* **Problem details**
Where a line of the data below has the string "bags", copy that line.

··· Entries supplied

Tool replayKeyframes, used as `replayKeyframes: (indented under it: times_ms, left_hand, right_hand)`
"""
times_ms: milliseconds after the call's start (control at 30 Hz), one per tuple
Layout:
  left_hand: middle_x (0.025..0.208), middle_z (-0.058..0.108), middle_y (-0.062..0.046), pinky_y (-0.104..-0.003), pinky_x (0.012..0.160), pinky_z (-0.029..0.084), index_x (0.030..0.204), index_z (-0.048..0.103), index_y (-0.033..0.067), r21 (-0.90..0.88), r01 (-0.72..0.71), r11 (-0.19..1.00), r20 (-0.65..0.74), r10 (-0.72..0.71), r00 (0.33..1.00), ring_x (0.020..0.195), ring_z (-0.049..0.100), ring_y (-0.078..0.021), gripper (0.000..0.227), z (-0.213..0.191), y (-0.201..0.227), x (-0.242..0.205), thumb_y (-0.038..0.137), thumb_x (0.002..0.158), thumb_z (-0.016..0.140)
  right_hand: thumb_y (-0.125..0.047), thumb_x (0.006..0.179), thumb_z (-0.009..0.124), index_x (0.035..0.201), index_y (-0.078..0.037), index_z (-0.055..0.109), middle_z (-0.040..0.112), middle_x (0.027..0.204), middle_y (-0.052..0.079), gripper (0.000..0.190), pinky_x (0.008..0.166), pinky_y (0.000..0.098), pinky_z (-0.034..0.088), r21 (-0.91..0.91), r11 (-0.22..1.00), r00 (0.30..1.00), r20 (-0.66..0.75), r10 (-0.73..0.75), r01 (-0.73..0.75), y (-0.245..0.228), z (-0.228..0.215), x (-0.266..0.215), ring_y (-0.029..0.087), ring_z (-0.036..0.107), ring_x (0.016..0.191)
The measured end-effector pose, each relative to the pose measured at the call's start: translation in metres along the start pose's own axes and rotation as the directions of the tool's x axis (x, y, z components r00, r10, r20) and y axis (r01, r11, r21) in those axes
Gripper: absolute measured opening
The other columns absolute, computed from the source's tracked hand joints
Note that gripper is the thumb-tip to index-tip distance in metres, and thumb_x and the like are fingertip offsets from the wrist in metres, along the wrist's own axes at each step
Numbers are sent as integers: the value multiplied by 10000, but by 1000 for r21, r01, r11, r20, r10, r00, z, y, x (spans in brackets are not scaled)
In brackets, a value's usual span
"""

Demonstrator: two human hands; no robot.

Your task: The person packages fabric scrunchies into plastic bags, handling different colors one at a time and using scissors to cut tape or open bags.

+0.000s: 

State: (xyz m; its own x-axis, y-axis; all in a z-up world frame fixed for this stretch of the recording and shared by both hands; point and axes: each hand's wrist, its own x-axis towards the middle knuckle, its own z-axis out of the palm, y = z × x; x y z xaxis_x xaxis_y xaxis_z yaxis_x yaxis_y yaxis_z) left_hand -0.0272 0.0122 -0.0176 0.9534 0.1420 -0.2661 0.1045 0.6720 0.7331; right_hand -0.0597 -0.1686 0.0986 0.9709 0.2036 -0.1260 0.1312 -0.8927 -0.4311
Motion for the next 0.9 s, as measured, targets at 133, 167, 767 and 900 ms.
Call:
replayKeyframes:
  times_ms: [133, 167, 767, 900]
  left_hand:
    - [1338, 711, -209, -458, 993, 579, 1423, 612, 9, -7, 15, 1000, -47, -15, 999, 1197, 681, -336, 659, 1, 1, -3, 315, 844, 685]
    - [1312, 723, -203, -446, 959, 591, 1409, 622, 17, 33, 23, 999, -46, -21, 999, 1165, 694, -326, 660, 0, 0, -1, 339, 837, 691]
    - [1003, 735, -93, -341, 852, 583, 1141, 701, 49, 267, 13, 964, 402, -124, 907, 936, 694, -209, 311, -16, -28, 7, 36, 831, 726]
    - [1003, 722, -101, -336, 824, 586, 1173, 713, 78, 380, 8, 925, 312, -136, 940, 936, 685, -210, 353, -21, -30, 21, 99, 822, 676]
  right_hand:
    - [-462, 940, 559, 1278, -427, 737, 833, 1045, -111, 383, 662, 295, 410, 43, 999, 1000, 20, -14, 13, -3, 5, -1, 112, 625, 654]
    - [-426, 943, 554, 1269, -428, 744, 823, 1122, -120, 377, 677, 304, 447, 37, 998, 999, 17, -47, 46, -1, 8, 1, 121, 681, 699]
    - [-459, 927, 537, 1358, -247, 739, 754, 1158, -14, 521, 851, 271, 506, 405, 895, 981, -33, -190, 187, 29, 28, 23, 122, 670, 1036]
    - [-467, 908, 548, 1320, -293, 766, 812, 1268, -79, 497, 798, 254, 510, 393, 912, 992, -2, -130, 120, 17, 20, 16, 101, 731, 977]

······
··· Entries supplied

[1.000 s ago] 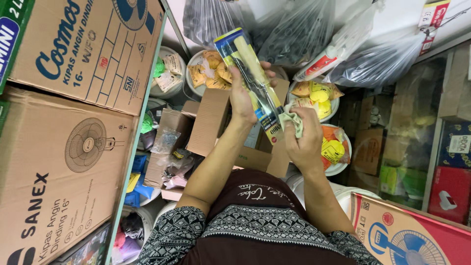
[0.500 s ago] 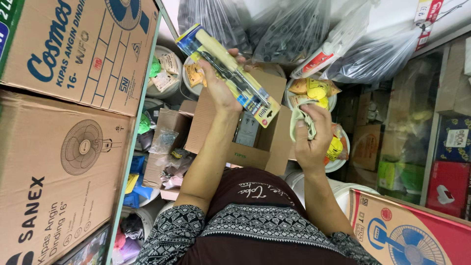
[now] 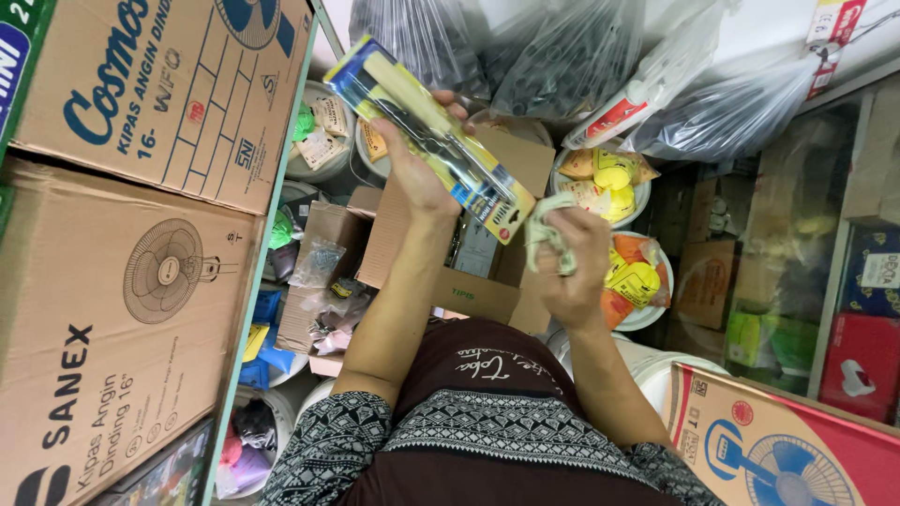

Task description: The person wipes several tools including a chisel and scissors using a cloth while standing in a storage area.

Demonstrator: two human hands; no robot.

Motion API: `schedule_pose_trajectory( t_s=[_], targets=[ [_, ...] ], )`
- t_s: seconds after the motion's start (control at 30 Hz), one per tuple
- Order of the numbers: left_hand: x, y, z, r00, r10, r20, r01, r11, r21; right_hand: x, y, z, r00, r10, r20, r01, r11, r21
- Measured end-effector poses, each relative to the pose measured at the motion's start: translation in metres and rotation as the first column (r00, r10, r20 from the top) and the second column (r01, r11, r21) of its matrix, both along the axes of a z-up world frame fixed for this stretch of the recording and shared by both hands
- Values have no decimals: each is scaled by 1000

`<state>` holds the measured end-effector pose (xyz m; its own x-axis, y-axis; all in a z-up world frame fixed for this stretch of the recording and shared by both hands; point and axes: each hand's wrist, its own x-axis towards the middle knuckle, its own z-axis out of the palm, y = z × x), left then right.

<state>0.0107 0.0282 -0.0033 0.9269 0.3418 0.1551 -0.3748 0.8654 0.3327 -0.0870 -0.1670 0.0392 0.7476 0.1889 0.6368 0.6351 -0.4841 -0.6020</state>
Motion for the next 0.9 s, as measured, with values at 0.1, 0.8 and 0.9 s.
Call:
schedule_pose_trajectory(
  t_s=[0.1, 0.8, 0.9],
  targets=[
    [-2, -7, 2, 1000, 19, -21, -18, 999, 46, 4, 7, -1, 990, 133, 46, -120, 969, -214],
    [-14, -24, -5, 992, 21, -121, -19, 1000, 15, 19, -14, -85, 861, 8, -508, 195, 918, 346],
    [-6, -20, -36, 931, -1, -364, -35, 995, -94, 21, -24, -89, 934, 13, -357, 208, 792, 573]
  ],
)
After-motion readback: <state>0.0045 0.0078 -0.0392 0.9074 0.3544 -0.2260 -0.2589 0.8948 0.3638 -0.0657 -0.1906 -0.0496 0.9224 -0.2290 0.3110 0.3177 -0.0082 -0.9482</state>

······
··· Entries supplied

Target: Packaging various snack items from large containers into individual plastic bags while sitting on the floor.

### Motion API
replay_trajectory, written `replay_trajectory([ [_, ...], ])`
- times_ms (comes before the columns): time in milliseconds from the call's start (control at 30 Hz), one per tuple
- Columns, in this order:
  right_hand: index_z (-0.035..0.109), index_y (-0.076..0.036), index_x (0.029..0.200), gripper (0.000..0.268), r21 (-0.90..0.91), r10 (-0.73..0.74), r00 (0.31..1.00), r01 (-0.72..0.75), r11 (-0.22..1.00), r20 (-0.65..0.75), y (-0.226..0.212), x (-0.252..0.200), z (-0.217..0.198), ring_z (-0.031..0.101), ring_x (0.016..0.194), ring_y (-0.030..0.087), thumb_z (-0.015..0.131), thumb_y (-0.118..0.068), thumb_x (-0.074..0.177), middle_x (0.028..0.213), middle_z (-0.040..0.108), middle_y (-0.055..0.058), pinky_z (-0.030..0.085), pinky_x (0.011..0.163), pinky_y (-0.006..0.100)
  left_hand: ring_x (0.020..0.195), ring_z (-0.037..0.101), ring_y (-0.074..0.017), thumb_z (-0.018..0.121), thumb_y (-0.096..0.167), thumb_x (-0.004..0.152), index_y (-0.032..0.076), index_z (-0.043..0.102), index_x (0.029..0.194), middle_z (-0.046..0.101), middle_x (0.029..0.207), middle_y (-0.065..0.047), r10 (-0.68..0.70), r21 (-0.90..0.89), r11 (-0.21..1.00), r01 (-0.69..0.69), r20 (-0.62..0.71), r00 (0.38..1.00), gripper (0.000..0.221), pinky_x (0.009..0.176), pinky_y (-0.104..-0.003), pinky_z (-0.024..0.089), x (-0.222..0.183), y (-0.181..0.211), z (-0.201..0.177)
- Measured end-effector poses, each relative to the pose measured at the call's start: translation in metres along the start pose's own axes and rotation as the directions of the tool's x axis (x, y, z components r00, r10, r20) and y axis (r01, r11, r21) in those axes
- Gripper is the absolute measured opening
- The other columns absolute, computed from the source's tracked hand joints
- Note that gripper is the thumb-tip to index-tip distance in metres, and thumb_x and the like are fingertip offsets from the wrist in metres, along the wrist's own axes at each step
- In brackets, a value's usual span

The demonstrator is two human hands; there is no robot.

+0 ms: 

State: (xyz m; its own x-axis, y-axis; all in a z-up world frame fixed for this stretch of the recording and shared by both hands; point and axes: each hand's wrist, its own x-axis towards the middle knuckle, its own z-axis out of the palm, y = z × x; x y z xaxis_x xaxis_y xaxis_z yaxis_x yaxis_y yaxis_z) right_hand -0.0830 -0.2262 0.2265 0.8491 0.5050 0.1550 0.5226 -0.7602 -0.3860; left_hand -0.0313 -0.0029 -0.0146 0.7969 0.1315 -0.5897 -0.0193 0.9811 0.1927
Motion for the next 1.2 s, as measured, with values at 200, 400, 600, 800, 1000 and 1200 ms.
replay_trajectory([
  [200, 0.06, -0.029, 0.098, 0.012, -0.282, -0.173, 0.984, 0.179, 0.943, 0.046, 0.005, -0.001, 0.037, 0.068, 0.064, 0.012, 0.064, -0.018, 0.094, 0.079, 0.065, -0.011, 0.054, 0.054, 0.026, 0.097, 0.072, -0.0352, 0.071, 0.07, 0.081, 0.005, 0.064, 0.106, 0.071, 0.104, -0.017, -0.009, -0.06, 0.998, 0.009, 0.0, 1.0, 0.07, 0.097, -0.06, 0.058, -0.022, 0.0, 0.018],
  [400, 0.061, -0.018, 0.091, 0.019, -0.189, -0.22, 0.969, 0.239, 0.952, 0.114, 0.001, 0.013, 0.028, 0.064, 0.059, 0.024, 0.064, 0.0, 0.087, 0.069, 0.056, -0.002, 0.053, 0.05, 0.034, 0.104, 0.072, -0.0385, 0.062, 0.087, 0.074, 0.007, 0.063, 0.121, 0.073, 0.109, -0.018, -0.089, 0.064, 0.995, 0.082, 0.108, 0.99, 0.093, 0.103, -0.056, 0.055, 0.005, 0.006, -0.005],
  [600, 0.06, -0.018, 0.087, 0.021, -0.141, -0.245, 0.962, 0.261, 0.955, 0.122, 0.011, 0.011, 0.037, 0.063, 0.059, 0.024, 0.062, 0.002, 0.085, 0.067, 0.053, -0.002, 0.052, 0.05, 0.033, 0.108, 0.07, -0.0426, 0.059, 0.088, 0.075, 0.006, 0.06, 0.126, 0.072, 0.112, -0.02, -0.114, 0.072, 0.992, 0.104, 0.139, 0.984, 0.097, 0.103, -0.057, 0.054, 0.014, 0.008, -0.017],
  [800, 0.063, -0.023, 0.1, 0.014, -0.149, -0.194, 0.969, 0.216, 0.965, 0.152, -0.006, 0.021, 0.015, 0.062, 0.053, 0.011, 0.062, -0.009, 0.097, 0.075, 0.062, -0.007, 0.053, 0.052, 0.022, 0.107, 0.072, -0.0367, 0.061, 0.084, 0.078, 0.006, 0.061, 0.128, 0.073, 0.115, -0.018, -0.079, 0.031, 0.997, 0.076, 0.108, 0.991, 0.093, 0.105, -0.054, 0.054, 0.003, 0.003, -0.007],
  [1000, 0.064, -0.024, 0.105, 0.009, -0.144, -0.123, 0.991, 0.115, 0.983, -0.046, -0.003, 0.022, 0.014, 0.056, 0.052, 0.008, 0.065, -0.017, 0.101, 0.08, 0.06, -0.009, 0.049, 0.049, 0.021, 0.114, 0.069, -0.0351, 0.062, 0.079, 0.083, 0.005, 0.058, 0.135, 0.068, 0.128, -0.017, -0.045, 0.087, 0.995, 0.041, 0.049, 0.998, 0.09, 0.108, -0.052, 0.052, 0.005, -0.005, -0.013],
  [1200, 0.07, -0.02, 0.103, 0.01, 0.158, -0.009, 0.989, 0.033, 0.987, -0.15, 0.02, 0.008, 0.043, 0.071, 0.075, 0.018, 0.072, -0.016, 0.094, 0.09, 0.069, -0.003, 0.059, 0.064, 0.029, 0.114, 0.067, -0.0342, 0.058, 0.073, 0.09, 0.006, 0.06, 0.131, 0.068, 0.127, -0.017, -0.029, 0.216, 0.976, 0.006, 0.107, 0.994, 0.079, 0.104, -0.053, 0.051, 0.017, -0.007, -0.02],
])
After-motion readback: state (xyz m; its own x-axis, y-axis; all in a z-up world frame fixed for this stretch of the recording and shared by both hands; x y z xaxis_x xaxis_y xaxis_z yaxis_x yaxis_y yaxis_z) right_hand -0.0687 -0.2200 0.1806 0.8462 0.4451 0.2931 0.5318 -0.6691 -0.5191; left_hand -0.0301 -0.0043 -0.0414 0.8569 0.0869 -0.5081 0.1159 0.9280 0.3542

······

* **Solution to this task**
Your task: The person packages fabric scrunchies into plastic bags, handling different colors one at a time and using scissors to cut tape or open bags.
Target: Packaging various snack items from large containers into individual plastic bags while sitting on the floor.

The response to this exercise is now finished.